__Problem requirements__: If a line of the records contains the word "image", list it.

[Source records]
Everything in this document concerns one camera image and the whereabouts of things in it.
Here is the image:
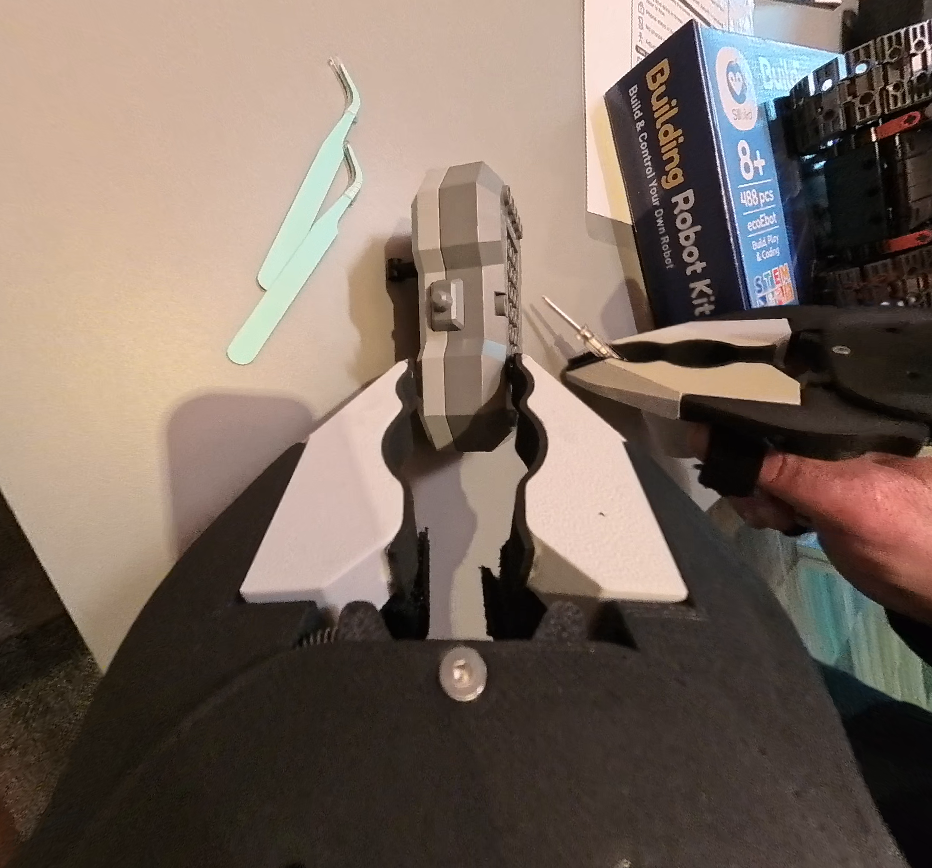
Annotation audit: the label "person's right hand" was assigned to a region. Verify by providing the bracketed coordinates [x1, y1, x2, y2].
[721, 443, 932, 622]

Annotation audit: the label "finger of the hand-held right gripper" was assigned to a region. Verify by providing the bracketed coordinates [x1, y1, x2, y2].
[609, 318, 795, 368]
[566, 356, 802, 421]

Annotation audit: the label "blue robot kit box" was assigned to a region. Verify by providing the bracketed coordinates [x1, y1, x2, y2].
[605, 20, 846, 338]

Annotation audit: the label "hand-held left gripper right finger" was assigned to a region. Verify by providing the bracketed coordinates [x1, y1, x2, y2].
[517, 366, 688, 607]

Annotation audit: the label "tracked building-block toy robot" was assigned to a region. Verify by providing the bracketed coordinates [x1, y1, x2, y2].
[769, 17, 932, 310]

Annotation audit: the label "teal tweezers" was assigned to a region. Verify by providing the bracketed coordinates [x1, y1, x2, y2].
[226, 58, 365, 367]

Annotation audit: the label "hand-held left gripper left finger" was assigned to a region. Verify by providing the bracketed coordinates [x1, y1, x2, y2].
[241, 366, 409, 610]

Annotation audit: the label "grey toy battery box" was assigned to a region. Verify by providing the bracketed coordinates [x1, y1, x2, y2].
[408, 163, 528, 454]

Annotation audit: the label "small clear-handled screwdriver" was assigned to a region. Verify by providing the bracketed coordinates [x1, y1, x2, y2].
[544, 296, 621, 364]

__Response to the task__:
Everything in this document concerns one camera image and the whereabouts of things in it.
Here is the image:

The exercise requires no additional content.